Search the data below, and report every line in which "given" occurs.

Records contained in a dataset:
·····

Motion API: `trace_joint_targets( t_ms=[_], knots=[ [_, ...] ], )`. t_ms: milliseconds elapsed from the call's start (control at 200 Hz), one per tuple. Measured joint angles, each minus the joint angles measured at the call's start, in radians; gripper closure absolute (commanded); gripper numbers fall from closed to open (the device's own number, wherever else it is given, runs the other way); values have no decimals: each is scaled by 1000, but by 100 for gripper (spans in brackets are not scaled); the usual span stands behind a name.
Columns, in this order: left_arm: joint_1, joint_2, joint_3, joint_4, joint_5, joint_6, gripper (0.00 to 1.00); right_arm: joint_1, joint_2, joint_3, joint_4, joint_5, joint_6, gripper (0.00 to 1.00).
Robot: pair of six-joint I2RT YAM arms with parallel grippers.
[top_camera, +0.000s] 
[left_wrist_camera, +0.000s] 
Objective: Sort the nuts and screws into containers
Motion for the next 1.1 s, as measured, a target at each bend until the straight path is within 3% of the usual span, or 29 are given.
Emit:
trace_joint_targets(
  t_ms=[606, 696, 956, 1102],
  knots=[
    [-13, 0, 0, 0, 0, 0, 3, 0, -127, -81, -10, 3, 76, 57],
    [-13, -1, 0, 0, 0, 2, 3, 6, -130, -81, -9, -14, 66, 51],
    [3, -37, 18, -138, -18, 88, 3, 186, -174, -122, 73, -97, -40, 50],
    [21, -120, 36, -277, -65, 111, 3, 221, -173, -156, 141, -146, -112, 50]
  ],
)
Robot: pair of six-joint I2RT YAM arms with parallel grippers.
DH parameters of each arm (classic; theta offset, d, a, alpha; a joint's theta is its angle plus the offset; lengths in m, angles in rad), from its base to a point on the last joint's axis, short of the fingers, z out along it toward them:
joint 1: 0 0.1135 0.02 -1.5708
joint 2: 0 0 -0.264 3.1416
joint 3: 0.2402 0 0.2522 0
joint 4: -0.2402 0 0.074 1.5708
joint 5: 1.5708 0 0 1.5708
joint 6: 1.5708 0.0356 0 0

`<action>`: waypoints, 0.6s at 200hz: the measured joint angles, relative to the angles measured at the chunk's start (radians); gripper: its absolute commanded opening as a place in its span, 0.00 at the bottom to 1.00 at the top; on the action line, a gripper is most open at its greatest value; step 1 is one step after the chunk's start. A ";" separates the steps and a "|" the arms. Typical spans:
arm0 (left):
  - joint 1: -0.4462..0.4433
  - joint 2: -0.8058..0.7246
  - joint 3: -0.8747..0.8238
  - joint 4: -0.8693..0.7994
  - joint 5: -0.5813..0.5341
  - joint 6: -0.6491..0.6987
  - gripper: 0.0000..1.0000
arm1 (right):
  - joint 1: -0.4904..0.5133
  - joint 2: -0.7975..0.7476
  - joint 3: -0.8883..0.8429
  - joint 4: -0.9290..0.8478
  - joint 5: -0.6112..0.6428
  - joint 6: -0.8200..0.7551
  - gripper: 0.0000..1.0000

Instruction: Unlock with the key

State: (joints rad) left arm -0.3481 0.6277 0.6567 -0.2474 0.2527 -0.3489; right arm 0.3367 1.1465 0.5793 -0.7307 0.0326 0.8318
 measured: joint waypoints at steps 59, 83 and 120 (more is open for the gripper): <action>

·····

* [Response]:
Motion API: `trace_joint_targets( t_ms=[_], knots=[ [_, ...] ], )`. t_ms: milliseconds elapsed from the call's start (control at 200 Hz), one per tuple. Measured joint angles, each minus the joint angles measured at the call's start, in radians; gripper closure absolute (commanded); gripper numbers fall from closed to open (the device's own number, wherever else it is given, runs the other way); values have no decimals: each is scaled by 1000, but by 100 for gripper (spans in brackets are not scaled); the usual span stands behind a name.
Motion for the next 1.1 s, as measured, a target at each bend until the straight path is within 3% of the usual span, or 29 are given.

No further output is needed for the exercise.